##### ENTRIES SUPPLIED

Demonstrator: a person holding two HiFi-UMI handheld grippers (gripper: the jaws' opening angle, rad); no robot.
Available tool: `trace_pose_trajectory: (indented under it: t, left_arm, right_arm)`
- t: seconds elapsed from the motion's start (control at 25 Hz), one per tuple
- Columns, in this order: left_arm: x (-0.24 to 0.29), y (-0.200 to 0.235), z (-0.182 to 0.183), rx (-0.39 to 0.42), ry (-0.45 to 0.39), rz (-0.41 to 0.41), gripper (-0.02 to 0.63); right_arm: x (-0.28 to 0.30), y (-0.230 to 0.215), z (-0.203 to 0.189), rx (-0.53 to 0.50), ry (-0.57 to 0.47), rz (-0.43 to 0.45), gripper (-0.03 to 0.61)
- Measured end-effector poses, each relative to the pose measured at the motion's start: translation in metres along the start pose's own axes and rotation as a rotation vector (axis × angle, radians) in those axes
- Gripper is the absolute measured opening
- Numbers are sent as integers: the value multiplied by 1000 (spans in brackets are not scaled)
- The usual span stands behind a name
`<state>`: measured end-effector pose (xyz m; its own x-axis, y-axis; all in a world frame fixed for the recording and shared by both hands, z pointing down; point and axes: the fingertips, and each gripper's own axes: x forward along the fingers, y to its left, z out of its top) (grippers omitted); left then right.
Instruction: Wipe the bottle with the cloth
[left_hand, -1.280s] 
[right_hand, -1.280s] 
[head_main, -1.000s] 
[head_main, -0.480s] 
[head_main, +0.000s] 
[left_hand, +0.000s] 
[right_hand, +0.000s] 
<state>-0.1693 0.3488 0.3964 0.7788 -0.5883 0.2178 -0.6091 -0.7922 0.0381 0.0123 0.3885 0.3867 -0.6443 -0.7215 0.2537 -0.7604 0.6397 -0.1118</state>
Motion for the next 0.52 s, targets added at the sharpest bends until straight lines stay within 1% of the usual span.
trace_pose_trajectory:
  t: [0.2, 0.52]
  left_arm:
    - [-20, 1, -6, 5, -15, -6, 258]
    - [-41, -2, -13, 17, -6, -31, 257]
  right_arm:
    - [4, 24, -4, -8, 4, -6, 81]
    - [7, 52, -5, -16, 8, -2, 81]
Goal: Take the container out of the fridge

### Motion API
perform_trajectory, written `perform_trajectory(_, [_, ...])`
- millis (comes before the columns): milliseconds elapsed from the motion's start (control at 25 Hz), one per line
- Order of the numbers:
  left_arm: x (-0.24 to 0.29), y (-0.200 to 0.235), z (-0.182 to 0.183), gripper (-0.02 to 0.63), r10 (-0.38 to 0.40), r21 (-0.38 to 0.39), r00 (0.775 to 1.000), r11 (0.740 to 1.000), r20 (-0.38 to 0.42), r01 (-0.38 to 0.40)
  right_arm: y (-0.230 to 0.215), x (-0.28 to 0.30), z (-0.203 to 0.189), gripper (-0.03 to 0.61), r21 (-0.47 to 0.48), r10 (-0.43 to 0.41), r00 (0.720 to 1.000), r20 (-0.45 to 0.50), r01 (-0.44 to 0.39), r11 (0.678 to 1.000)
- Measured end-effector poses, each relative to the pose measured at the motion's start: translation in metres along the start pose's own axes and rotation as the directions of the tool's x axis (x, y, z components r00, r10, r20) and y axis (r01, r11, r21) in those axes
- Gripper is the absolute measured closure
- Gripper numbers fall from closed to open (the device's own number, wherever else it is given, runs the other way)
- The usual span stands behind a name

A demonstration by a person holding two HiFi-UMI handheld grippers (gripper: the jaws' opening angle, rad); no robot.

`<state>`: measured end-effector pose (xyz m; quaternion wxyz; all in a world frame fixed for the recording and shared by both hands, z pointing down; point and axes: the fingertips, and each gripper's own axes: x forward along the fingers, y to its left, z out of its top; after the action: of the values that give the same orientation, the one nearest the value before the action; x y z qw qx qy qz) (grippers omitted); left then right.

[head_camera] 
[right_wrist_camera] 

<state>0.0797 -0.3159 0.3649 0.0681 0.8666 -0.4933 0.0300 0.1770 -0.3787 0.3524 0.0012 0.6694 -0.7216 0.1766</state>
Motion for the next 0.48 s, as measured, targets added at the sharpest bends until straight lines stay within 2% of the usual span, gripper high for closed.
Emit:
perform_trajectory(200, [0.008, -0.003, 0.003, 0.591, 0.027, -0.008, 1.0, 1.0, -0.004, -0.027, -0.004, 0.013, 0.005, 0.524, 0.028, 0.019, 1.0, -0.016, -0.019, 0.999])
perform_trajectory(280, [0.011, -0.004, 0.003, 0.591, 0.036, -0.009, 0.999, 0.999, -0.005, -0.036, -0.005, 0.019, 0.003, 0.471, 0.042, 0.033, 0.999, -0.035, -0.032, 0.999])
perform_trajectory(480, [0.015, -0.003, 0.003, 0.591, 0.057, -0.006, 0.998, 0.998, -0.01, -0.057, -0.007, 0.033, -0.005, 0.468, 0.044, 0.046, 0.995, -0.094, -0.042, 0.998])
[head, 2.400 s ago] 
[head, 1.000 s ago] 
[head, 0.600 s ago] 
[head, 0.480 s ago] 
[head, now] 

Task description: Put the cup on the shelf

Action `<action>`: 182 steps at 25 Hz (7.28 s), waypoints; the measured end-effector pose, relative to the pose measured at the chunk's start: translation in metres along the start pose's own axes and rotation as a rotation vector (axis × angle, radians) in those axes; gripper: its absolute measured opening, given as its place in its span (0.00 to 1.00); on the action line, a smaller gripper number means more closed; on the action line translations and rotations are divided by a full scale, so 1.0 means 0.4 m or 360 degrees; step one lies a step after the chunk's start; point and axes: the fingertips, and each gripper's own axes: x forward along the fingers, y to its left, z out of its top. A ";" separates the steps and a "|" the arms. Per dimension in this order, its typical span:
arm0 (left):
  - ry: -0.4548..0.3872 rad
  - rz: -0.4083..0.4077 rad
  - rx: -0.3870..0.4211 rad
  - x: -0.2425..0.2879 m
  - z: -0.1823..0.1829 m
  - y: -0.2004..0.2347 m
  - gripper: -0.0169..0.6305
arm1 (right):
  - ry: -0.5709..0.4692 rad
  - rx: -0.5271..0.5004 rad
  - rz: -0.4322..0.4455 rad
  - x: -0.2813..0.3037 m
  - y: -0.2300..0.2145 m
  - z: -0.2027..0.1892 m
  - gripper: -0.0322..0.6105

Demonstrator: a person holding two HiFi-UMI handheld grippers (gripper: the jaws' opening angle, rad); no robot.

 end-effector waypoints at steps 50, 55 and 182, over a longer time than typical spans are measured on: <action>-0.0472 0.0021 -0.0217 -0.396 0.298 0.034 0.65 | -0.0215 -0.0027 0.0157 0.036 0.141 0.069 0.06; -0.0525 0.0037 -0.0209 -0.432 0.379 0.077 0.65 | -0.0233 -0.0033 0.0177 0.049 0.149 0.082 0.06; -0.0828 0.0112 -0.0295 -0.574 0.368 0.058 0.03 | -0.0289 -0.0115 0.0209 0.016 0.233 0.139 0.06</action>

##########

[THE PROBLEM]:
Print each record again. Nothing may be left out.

[TASK ANSWER]:
Demonstrator: a person holding two HiFi-UMI handheld grippers (gripper: the jaws' opening angle, rad); no robot.
Available tool: `trace_pose_trajectory: (indented under it: t, left_arm, right_arm)`
- t: seconds elapsed from the motion's start (control at 25 Hz), one per tuple
- Columns, in this order: left_arm: x (-0.24 to 0.29), y (-0.200 to 0.235), z (-0.182 to 0.183), rx (-0.39 to 0.42), ry (-0.45 to 0.39), rz (-0.41 to 0.41), gripper (-0.02 to 0.63); right_arm: x (-0.28 to 0.30), y (-0.230 to 0.215), z (-0.203 to 0.189), rx (-0.53 to 0.50), ry (-0.57 to 0.47), rz (-0.43 to 0.45), gripper (-0.03 to 0.61)
- Measured end-effector poses, each relative to the pose measured at the motion's start: translation in metres along the start pose's own axes and rotation as a rotation vector (axis × angle, radians) in those axes
- Gripper is the absolute measured opening
- Numbers are sent as integers: the value multiplied by 1000 (spans in brackets are not scaled)
- The usual span stands behind a name
`<state>`: measured end-effector pose (xyz m; its own x-axis, y-axis; all in a world frame fixed for the recording and shared by both hands, z pointing down; point and axes: the fingertips, and each gripper's own axes: x forward along the fingers, y to its left, z out of its top) (grippers omitted); left then right.
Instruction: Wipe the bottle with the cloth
[left_hand, -1.280s] 
[right_hand, -1.280s] 
[head_main, -1.000s] 
[head_main, -0.480s] 
[head_main, +0.000s] 
[left_hand, +0.000s] 
[right_hand, +0.000s] 
<state>-0.1693 0.3488 0.3964 0.7788 -0.5883 0.2178 -0.6091 -0.7922 0.0381 0.0123 0.3885 0.3867 -0.6443 -0.7215 0.2537 -0.7604 0.6397 -0.1118</state>
Motion for the next 0.52 s, targets added at the sharpest bends until straight lines stay within 1% of the usual span.
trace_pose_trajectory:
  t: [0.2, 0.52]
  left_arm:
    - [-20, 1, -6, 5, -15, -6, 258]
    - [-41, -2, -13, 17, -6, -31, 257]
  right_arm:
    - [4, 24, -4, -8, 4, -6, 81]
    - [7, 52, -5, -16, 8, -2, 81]
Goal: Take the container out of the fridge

### Motion API
perform_trajectory, written `perform_trajectory(_, [_, ...])`
- millis (comes before the columns): milliseconds elapsed from the motion's start (control at 25 Hz), one per line
- Order of the numbers:
  left_arm: x (-0.24 to 0.29), y (-0.200 to 0.235), z (-0.182 to 0.183), gripper (-0.02 to 0.63), r10 (-0.38 to 0.40), r21 (-0.38 to 0.39), r00 (0.775 to 1.000), r11 (0.740 to 1.000), r20 (-0.38 to 0.42), r01 (-0.38 to 0.40)
  right_arm: y (-0.230 to 0.215), x (-0.28 to 0.30), z (-0.203 to 0.189), gripper (-0.03 to 0.61), r21 (-0.47 to 0.48), r10 (-0.43 to 0.41), r00 (0.720 to 1.000), r20 (-0.45 to 0.50), r01 (-0.44 to 0.39), r11 (0.678 to 1.000)
- Measured end-effector poses, each relative to the pose measured at the motion's start: translation in metres along the start pose's own axes and rotation as the directions of the tool's x axis (x, y, z components r00, r10, r20) and y axis (r01, r11, r21) in those axes
- Gripper is the absolute measured closure
- Gripper numbers fall from closed to open (the device's own number, wherever else it is given, runs the other way)
- The usual span stands behind a name

A demonstration by a person holding two HiFi-UMI handheld grippers (gripper: the jaws' opening angle, rad); no robot.

`<state>`: measured end-effector pose (xyz m; quaternion wxyz; all in a world frame fixed for the recording and shared by both hands, z pointing down; point and axes: the fingertips, and each gripper's own axes: x forward along the fingers, y to its left, z out of its top; after the action: of the values that give the same orientation, the one nearest the value before the action; x y z qw qx qy qz) (grippers omitted); left then right.

[head_camera] 
[right_wrist_camera] 

<state>0.0797 -0.3159 0.3649 0.0681 0.8666 -0.4933 0.0300 0.1770 -0.3787 0.3524 0.0012 0.6694 -0.7216 0.1766</state>
Motion for the next 0.48 s, as measured, targets added at the sharpest bends until straight lines stay within 2% of the usual span, gripper high for closed.
Emit:
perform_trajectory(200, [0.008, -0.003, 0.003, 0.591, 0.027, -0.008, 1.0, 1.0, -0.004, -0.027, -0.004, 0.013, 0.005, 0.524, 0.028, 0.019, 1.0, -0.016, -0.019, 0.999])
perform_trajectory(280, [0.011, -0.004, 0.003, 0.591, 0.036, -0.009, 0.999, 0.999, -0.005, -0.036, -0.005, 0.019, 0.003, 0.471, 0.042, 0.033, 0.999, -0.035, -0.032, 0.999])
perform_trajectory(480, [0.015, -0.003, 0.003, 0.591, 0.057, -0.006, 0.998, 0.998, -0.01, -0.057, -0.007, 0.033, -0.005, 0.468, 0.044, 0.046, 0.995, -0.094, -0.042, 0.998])
[head, 2.400 s ago] 
[head, 1.000 s ago] 
[head, 0.600 s ago] 
[head, 0.480 s ago] 
[head, now] 

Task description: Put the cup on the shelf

Action `<action>`: 182 steps at 25 Hz (7.28 s), waypoints; the measured end-effector pose, relative to the pose measured at the chunk's start: translation in metres along the start pose's own axes and rotation as a rotation vector (axis × angle, radians) in those axes; gripper: its absolute measured opening, given as its place in its span (0.00 to 1.00); on the action line, a smaller gripper number means more closed; on the action line translations and rotations are divided by a full scale, so 1.0 means 0.4 m or 360 degrees; step one lies a step after the chunk's start; point and axes: the fingertips, and each gripper's own axes: x forward along the fingers, y to its left, z out of its top. A ";" separates the steps and a "|" the arms. Per dimension in this order, its typical span:
arm0 (left):
  - ry: -0.4548..0.3872 rad
  - rz: -0.4083..0.4077 rad
  - rx: -0.3870..0.4211 rad
  - x: -0.2425..0.2879 m
  - z: -0.1823..0.1829 m
  - y: -0.2004..0.2347 m
  - gripper: -0.0169..0.6305
arm1 (right):
  - ry: -0.5709..0.4692 rad
  - rx: -0.5271..0.5004 rad
  - rz: -0.4322..0.4455 rad
  - x: -0.2813..0.3037 m
  - y: -0.2300..0.2145 m
  - z: -0.2027..0.1892 m
  - gripper: -0.0322..0.6105

Demonstrator: a person holding two HiFi-UMI handheld grippers (gripper: the jaws' opening angle, rad); no robot.

 end-effector waypoints at steps 50, 55 and 182, over a longer time than typical spans are measured on: <action>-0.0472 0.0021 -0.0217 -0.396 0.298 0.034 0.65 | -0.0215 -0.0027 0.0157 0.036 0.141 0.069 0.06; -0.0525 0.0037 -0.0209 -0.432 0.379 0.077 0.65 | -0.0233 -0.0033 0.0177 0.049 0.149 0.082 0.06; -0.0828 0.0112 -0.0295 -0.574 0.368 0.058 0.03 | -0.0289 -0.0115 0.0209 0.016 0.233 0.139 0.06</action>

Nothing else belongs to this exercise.